On how many lines of the records below does the string "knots" appear? Reply with only the number.

--- Data shown Enclosed Below ---

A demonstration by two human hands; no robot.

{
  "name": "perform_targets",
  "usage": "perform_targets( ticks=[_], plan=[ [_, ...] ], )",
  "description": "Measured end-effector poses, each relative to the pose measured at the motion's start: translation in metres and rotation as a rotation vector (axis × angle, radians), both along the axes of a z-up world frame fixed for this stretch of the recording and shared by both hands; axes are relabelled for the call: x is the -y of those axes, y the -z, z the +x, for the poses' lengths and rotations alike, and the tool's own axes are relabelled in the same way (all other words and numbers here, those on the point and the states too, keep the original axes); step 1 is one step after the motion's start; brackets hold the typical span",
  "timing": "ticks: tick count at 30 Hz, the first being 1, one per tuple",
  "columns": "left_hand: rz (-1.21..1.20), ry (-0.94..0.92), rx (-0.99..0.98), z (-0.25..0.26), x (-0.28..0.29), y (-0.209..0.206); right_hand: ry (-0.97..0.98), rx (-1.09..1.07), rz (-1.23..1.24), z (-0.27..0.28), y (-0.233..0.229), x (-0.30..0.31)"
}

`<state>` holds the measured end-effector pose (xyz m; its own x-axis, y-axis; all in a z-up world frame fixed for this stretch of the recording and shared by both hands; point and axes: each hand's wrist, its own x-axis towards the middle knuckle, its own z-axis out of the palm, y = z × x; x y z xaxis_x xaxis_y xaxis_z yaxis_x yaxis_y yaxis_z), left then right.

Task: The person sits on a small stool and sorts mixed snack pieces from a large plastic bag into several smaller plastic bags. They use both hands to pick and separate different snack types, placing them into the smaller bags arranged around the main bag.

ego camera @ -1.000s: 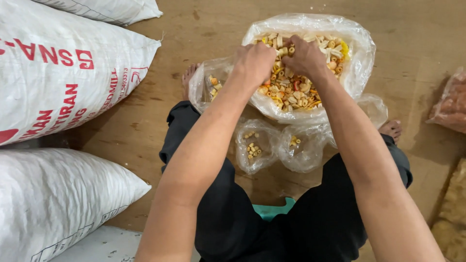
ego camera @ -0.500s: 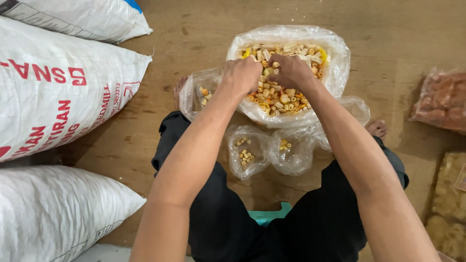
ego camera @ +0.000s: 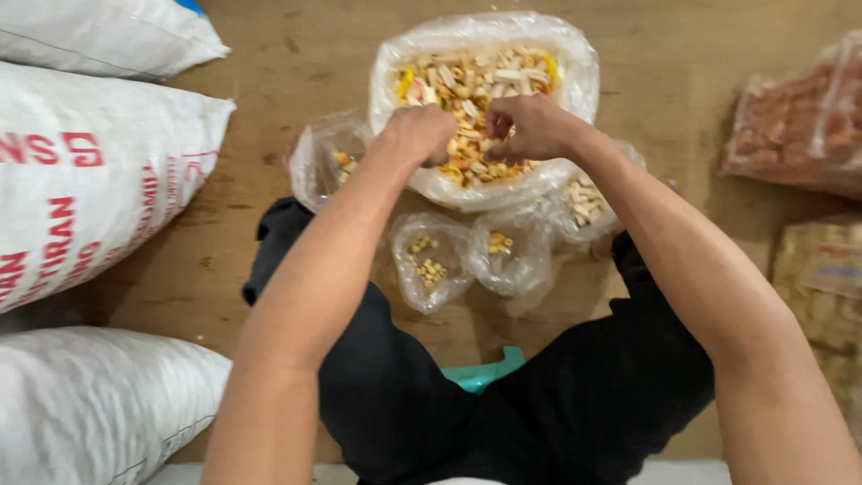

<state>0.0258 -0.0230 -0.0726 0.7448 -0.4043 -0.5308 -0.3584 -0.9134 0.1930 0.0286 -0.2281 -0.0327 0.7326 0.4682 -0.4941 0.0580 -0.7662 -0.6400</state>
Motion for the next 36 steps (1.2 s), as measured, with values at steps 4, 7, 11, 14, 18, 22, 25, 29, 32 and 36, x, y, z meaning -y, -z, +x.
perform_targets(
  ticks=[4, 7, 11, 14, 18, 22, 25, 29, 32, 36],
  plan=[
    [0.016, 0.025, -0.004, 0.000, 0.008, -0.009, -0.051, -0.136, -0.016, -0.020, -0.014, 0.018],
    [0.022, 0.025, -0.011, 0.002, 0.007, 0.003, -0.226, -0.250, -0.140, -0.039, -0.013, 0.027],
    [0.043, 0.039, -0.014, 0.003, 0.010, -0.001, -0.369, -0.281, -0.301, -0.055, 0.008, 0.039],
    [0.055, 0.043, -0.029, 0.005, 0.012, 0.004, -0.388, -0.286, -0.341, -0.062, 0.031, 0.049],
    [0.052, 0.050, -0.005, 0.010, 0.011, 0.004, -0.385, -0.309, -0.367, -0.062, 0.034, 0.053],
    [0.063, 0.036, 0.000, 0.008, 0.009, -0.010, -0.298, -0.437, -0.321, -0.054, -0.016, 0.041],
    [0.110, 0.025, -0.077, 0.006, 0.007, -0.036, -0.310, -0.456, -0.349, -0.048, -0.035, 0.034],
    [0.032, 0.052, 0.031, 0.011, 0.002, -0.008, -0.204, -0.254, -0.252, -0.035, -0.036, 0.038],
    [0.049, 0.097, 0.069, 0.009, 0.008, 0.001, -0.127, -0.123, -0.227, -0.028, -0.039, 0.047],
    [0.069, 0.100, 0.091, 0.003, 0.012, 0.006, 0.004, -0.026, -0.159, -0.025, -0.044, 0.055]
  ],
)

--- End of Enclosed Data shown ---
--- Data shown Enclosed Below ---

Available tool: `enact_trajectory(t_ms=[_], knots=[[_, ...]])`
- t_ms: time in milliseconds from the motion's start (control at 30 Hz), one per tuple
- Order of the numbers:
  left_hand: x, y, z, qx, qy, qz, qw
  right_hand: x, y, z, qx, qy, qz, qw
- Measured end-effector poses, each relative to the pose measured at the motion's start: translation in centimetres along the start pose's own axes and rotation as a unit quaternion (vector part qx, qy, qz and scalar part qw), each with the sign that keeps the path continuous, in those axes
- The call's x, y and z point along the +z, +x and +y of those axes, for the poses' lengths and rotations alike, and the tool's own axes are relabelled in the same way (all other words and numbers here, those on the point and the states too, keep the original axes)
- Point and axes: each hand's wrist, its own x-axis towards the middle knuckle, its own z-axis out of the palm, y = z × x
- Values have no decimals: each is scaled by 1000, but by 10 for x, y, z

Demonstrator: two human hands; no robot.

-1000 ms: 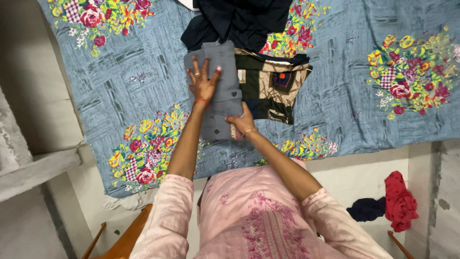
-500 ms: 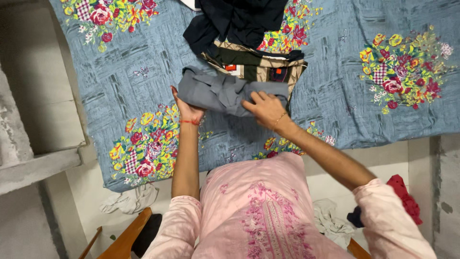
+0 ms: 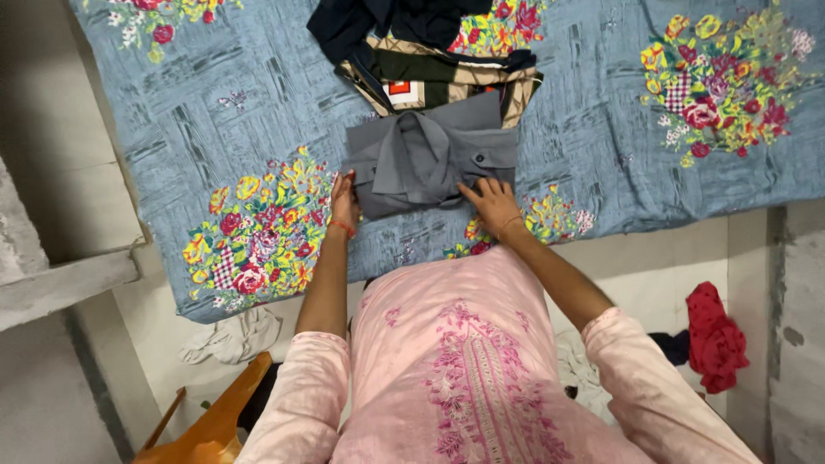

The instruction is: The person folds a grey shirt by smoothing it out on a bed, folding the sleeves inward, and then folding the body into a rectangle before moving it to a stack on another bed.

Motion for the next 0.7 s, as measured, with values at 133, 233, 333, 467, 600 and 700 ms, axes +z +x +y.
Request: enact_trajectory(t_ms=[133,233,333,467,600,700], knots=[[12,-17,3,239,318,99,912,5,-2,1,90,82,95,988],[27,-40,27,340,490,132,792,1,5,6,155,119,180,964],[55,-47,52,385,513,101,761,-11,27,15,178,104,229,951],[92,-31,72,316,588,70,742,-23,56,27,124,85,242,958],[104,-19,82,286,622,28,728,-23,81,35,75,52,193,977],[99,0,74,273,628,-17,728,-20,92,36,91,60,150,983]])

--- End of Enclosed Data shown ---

Result for this exercise: 2